SPEAKER_02:And this is where this is where, you know, the Zen Zen is a strange animal because it points to things that are so ridiculously obvious. So obvious that are never inspected by our minds. It's the the most ridiculously obvious things are simultaneously the most profound frequently, and they're most missed frequently because we've subscribed to a position where that which is interesting, uh, you know, there's intricacy in the interesting and manufactured and externally, you know, etcetera etc. etc. So outward focused are all the infatuations of life, and the most simplest of things with which one ought to be infatuated, um if one had a choice, are missed. And this is one of those. Everybody intellectually knows that people around us come and go. Everything around us is always subject to the results of impermanence. The inyon, the thing, the fact that it was brought together, it's a compounded thing. And the the ego's rigidness is then imposed on the world around us to say, no, no, no, no. It's it's the tip tuk, right? The fixations and attachments of the mind and the ego, the ones that are perpetuated by the ego, are then magically imagined that they could be superimposed onto the external world and and reality around us and say, no, that's not gonna change. Um it's it's um yeah, human beings have this magic ignorance.

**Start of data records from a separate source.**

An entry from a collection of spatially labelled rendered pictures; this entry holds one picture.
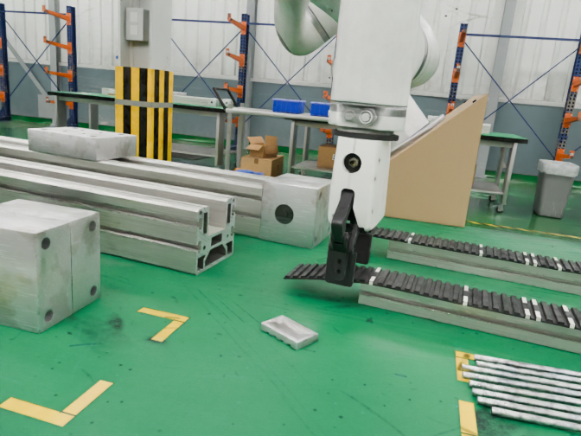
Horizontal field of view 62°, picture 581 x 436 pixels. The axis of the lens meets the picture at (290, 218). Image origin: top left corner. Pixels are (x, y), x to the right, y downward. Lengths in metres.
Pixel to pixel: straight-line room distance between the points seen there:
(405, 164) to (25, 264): 0.73
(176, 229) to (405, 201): 0.54
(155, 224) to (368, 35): 0.34
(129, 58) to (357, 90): 3.66
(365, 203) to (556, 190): 5.16
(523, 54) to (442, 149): 7.35
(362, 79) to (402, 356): 0.27
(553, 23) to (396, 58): 7.93
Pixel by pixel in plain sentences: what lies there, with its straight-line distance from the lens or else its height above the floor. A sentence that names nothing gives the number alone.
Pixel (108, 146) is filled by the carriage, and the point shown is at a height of 0.89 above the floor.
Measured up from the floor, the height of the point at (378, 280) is 0.81.
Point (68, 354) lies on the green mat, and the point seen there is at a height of 0.78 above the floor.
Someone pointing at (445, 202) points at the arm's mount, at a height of 0.82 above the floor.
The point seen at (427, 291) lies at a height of 0.81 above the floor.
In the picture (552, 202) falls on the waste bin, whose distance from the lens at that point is 5.66.
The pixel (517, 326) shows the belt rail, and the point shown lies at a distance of 0.57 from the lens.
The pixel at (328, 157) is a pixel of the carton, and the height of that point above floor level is 0.34.
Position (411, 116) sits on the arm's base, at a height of 0.98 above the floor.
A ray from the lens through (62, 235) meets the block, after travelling 0.49.
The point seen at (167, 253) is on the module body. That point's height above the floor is 0.80.
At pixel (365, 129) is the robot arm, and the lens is 0.52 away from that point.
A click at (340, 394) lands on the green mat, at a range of 0.41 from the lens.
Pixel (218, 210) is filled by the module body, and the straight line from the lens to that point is 0.66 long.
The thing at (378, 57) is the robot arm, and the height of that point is 1.05.
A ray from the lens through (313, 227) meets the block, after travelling 0.74.
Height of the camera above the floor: 1.01
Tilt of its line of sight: 14 degrees down
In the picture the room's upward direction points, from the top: 5 degrees clockwise
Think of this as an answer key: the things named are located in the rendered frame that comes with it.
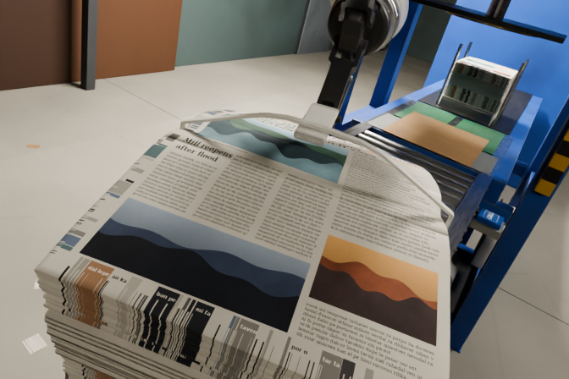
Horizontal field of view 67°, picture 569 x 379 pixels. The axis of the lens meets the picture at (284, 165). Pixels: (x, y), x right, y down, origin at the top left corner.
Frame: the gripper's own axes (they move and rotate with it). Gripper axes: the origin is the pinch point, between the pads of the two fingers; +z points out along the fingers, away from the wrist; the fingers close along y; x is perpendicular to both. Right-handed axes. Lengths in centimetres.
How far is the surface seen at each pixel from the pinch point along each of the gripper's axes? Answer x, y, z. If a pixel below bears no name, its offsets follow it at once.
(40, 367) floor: 74, 129, -28
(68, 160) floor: 157, 135, -139
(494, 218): -53, 66, -98
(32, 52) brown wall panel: 248, 110, -213
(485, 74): -51, 42, -198
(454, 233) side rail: -34, 56, -66
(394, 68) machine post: -6, 51, -198
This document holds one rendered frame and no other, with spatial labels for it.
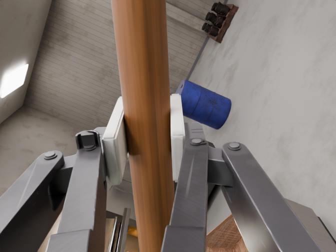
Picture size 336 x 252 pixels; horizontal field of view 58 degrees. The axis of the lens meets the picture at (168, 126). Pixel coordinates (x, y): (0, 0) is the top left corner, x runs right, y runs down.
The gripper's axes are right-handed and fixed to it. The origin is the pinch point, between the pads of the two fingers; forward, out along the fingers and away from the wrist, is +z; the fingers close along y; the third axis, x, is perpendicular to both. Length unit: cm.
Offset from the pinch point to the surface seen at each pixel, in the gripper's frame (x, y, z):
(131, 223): -140, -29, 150
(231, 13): -46, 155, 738
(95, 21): -61, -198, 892
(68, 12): -33, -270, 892
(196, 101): -155, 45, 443
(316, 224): -145, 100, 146
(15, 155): -344, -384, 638
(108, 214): -132, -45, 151
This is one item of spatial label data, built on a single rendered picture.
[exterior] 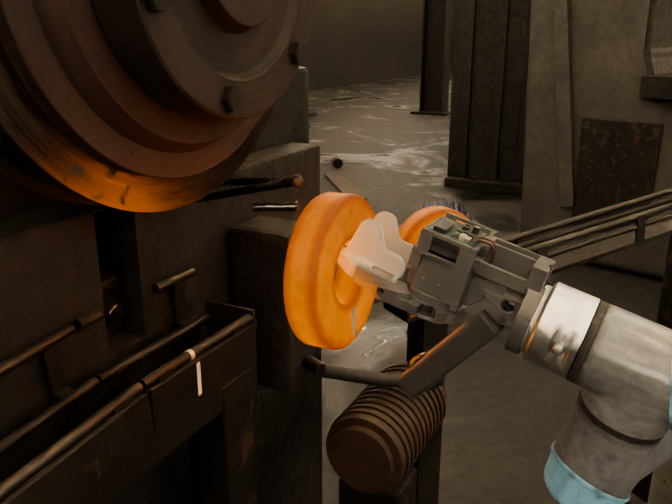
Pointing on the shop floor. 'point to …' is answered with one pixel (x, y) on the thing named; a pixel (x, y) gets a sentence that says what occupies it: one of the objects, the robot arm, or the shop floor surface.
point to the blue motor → (451, 207)
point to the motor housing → (383, 442)
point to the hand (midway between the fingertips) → (336, 251)
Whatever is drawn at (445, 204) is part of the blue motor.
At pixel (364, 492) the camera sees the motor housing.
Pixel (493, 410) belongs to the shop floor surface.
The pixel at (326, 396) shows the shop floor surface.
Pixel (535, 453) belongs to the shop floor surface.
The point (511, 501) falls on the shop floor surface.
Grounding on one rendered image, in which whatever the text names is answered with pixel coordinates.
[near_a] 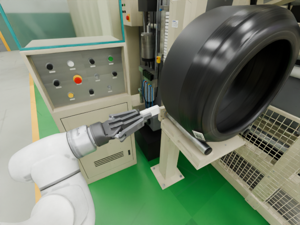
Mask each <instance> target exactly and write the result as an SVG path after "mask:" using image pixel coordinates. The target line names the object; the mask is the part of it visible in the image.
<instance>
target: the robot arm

SPEAKER_05:Yeah, magical thinking.
SPEAKER_02:Yeah.
SPEAKER_05:Right, where they certain things in their lives that come into their lives that they perceive to be good, they're happy. But then when it goes, they're unhappy. Right. And I think they apply this magical thinking to life and death also. When life happens, you know, we rejoice. When when death comes, we get upset, we get angry, we get scared, we get hurt. All those negative feelings overwhelm us. But in life, also there are some things that are negative that come, and then we don't want that. We want that to go. Then we want the paradox. Well, and if someone is bothering me or some burden gets imposed on my life, we want that to die. Right. Right. And also, you know, life has death. If you didn't have death, then it would be like a cancer. It would be endless.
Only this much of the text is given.